[In the Days of My Youth by Amelia Ann Blandford Edwards]@TWC D-Link bookIn the Days of My Youth CHAPTER VII 36/43
Andre was sitting next to Suzette, as proud as a king.
Madame Roquet, volubly convivial, was talking to every one.
Madame Robineau was silently disposing of all the biscuits and punch that came in her way.
Monsieur Robineau, with his hat a little pushed back and his thumb in the arm-hole of his waistcoat, was telling a long story to which nobody listened; while Dalrymple, sitting on the other side of the bride, was gallantly doing the duties of entertainer. He looked up--I shook my head, slipped back into my place, and listened to the tangled threads of conversation going on around me. "And so," said Monsieur Robineau, proceeding with his story, and staring down into the bottom of his empty glass, "and so I said to myself, 'Robineau, _mon ami_, take care.
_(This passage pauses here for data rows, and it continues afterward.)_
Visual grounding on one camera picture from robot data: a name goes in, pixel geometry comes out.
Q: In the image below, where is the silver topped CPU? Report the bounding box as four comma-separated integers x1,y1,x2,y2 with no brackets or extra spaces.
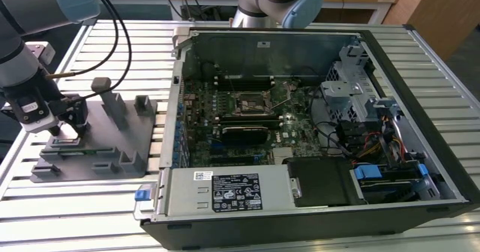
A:
51,133,83,147

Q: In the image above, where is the CPU socket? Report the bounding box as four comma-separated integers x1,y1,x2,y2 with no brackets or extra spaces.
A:
232,91,272,116

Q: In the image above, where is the grey parts rack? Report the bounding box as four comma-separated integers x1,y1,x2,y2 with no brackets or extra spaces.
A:
29,76,159,184

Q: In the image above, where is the blue power supply latch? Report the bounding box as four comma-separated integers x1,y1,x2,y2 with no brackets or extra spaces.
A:
133,188,151,203

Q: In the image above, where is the silver power supply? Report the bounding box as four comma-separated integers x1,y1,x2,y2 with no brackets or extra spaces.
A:
152,166,304,218

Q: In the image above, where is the silver case latch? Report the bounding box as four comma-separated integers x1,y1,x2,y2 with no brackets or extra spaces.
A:
171,28,193,59

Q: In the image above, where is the black expansion slot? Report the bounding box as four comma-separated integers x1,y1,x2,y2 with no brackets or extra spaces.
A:
209,156,256,165

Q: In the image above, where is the black graphics card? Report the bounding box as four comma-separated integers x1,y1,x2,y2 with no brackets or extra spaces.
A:
219,125,271,146

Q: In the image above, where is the silver finned heatsink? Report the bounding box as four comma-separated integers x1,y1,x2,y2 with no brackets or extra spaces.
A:
272,147,295,163

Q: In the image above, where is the green motherboard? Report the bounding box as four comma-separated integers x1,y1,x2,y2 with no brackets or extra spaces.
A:
179,76,327,168

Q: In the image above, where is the black PC case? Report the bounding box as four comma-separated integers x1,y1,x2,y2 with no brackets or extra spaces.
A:
137,23,480,251

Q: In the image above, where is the black plastic shroud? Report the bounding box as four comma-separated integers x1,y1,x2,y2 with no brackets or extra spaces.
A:
285,156,365,208

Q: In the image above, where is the silver drive cage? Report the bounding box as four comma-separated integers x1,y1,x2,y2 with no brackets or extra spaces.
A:
319,44,380,123

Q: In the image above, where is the blue disk carrier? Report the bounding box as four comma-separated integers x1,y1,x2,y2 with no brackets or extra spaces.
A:
353,164,383,183

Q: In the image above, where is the black disk bay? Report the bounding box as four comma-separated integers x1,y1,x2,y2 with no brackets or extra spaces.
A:
351,161,443,206

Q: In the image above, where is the wooden cabinet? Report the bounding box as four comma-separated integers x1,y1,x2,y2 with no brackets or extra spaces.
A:
381,0,480,66

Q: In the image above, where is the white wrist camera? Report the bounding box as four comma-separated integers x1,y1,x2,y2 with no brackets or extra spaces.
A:
5,93,57,134

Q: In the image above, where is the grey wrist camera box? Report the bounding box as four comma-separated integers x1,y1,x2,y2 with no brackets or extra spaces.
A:
24,42,56,65

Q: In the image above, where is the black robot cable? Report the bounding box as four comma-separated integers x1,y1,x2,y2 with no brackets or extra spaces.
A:
77,0,133,100

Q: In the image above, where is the black cable with brass plug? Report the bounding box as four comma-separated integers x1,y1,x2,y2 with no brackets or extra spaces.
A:
47,0,123,79

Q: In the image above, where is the black cable bundle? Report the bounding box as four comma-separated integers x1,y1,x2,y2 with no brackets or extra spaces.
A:
311,116,363,159

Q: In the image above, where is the orange yellow wire bundle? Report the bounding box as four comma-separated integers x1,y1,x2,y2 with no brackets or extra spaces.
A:
351,115,412,164

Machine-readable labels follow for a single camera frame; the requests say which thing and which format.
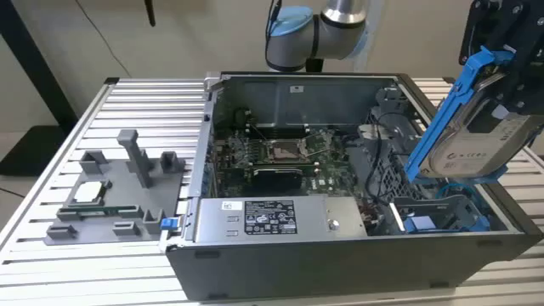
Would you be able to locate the hard disk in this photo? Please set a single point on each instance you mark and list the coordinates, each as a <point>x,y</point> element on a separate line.
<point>418,223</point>
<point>476,153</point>

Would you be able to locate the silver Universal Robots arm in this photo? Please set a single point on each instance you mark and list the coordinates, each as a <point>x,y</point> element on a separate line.
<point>293,48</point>

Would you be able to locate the grey metal disk bay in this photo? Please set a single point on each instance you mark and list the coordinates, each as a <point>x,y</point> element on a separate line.
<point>382,153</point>

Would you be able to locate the white case sticker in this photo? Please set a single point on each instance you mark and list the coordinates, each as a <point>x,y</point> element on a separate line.
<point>296,89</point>

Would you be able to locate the green motherboard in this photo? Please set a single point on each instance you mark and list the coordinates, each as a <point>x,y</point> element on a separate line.
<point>330,178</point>

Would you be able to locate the CPU socket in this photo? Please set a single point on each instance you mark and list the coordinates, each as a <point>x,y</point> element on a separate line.
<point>284,151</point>

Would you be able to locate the thin metal locking lever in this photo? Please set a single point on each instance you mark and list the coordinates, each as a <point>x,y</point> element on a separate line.
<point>258,131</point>

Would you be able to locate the black graphics card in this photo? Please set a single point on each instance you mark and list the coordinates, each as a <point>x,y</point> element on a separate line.
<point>276,181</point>

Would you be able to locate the silver power supply unit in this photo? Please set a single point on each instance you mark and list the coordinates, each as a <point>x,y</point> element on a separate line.
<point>305,220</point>

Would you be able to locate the black antenna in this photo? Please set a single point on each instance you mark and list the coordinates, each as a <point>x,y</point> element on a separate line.
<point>149,12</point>

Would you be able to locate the black open PC case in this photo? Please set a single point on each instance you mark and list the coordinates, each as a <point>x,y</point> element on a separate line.
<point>297,271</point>

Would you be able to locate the blue case latch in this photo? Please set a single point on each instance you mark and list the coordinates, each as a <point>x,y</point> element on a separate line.
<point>168,223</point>

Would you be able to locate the grey parts rack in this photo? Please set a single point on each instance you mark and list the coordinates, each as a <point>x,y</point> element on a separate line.
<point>126,191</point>

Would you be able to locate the green RAM stick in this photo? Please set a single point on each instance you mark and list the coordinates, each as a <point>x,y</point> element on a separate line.
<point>110,210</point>

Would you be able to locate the black stand with base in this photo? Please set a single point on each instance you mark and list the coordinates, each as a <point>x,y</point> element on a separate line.
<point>37,79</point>

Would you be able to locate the silver CPU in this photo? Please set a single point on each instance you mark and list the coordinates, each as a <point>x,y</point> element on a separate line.
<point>88,192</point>

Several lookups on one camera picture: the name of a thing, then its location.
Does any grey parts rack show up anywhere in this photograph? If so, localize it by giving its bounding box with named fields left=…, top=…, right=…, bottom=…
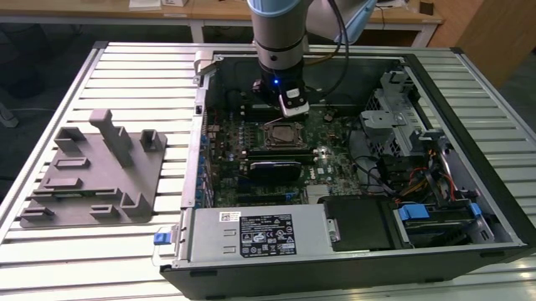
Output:
left=18, top=108, right=169, bottom=230

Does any silver CPU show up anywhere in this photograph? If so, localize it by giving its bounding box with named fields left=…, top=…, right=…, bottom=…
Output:
left=272, top=125, right=296, bottom=142

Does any small black side camera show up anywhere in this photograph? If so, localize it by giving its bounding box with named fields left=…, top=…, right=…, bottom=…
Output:
left=250, top=80, right=268, bottom=102

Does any CPU socket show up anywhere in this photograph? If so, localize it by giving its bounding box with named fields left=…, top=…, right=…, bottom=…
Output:
left=259, top=121, right=310, bottom=150

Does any wooden desk white frame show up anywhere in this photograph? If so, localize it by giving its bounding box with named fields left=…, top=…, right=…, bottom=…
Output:
left=0, top=0, right=445, bottom=48

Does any grey metal drive cage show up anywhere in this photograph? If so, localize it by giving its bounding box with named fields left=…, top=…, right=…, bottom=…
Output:
left=358, top=70, right=431, bottom=157

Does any green RAM stick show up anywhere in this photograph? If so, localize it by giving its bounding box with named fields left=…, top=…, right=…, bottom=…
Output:
left=52, top=191, right=97, bottom=199

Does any wooden cabinet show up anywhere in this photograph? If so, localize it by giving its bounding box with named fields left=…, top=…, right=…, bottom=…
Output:
left=429, top=0, right=536, bottom=90

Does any black plastic shroud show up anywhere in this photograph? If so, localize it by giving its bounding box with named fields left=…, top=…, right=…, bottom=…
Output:
left=322, top=194, right=398, bottom=253

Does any silver power supply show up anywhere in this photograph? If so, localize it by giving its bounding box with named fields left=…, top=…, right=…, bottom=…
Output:
left=184, top=205, right=338, bottom=263

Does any metal socket cover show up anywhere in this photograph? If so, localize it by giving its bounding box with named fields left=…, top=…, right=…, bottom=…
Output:
left=264, top=124, right=306, bottom=147

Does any black PC case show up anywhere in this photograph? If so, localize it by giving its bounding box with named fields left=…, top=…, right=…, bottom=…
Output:
left=159, top=46, right=536, bottom=300

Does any black graphics card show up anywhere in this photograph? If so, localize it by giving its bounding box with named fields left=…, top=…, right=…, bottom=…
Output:
left=246, top=160, right=303, bottom=183

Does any silver chipset heatsink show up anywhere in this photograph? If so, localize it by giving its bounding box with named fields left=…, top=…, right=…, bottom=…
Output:
left=306, top=184, right=332, bottom=203

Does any hard disk blue carrier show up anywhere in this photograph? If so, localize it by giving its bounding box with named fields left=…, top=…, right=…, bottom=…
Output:
left=391, top=202, right=489, bottom=249

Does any green motherboard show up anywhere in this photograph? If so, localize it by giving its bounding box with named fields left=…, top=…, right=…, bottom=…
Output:
left=204, top=105, right=364, bottom=208

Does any yellow wire bundle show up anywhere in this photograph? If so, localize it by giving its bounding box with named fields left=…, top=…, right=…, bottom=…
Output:
left=399, top=175, right=434, bottom=197

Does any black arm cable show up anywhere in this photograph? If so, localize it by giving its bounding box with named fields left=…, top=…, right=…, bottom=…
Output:
left=310, top=0, right=351, bottom=103

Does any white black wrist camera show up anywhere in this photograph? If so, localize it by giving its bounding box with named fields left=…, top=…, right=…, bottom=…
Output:
left=278, top=87, right=311, bottom=119

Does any grey stand foot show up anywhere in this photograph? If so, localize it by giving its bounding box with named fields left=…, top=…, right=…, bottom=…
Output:
left=0, top=100, right=18, bottom=128

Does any red wire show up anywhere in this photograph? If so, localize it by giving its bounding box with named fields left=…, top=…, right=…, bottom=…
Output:
left=443, top=174, right=458, bottom=202

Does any copper coloured cable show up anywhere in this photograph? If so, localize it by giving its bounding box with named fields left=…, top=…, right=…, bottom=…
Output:
left=306, top=54, right=336, bottom=67

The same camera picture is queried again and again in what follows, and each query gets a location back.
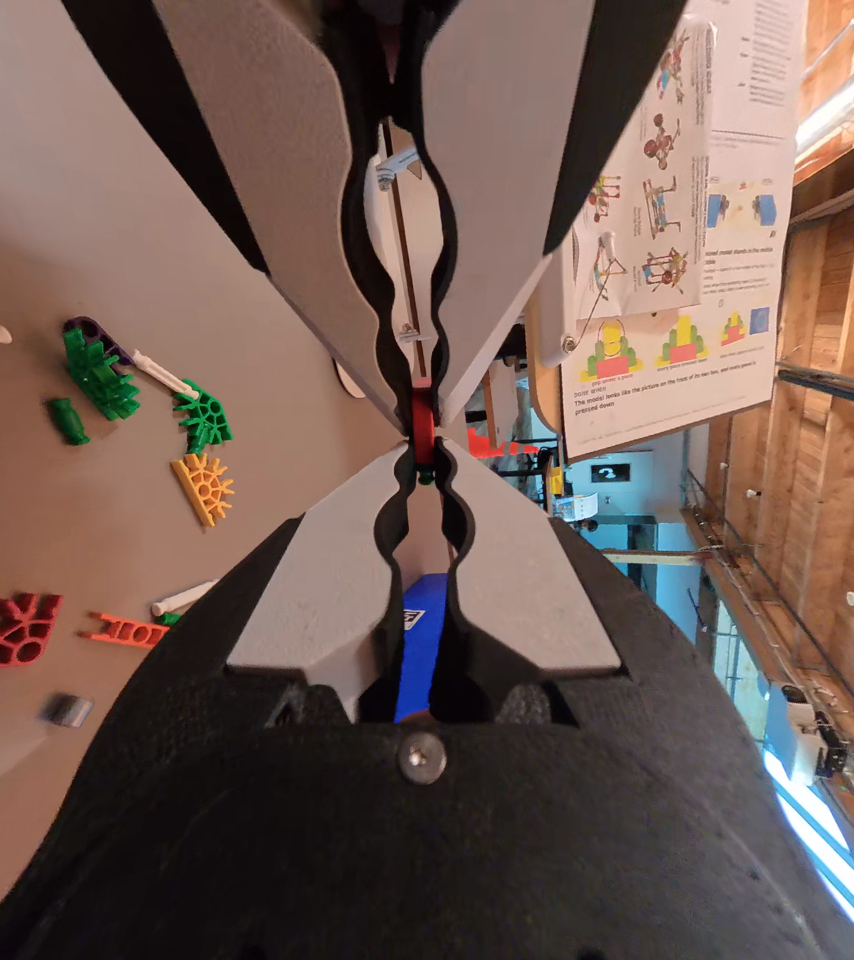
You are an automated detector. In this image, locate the green ridged piece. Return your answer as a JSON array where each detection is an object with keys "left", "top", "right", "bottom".
[{"left": 61, "top": 326, "right": 142, "bottom": 423}]

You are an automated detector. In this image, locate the printed instruction sheet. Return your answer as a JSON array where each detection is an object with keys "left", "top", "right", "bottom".
[{"left": 562, "top": 0, "right": 811, "bottom": 462}]

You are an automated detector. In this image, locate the grey metal cylinder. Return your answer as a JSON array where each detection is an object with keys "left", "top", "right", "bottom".
[{"left": 39, "top": 692, "right": 96, "bottom": 730}]

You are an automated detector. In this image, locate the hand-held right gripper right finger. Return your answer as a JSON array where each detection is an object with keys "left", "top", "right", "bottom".
[{"left": 428, "top": 437, "right": 623, "bottom": 723}]

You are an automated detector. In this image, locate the orange traffic cone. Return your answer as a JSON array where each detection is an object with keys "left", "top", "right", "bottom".
[{"left": 466, "top": 426, "right": 542, "bottom": 461}]

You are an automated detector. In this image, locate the ceiling light strip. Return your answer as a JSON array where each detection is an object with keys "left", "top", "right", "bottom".
[{"left": 760, "top": 748, "right": 854, "bottom": 933}]

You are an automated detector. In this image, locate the laminated picture card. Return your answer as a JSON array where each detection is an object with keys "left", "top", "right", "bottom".
[{"left": 569, "top": 15, "right": 717, "bottom": 320}]

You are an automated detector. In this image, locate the blue plastic bin white tag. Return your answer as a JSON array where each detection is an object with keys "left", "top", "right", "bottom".
[{"left": 394, "top": 571, "right": 449, "bottom": 725}]

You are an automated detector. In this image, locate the purple clip connector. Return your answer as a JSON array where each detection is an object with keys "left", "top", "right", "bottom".
[{"left": 61, "top": 314, "right": 137, "bottom": 370}]

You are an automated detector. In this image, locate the yellow fan connector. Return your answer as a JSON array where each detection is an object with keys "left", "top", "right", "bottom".
[{"left": 169, "top": 451, "right": 237, "bottom": 530}]

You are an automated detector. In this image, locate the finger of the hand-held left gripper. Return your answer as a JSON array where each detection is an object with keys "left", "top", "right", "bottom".
[
  {"left": 151, "top": 0, "right": 417, "bottom": 436},
  {"left": 408, "top": 0, "right": 599, "bottom": 427}
]

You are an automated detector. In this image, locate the orange ladder piece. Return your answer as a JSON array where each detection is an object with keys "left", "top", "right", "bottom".
[{"left": 80, "top": 610, "right": 173, "bottom": 649}]

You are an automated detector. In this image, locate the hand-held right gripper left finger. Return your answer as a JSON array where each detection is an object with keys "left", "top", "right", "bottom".
[{"left": 224, "top": 441, "right": 417, "bottom": 723}]

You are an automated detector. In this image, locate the white document stand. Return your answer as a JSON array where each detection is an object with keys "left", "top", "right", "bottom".
[{"left": 333, "top": 123, "right": 627, "bottom": 445}]
One honest man is better than two rogues; and if thou keepest thine eyes open, the devil himself stands small chance of cheating thee!' So I buttoned up my coat--this very coat I have on now, only that I have re-lined and re-cuffed it since then, and changed the buttons for brass ones; and brass buttons for one's holiday coat, you know, look so much more _comme il faut_--and said to the landlord...." "Another glass of punch, Monsieur Robineau," interrupted Dalrymple. "Thank you, M'sieur, you are very good; well, as I was saying...." "Ah, bah, brother Jacques!" exclaimed Madame Roquet, impatiently, "don't give us that old story of the miller and the gray colt, this evening! We've all heard it a hundred times already.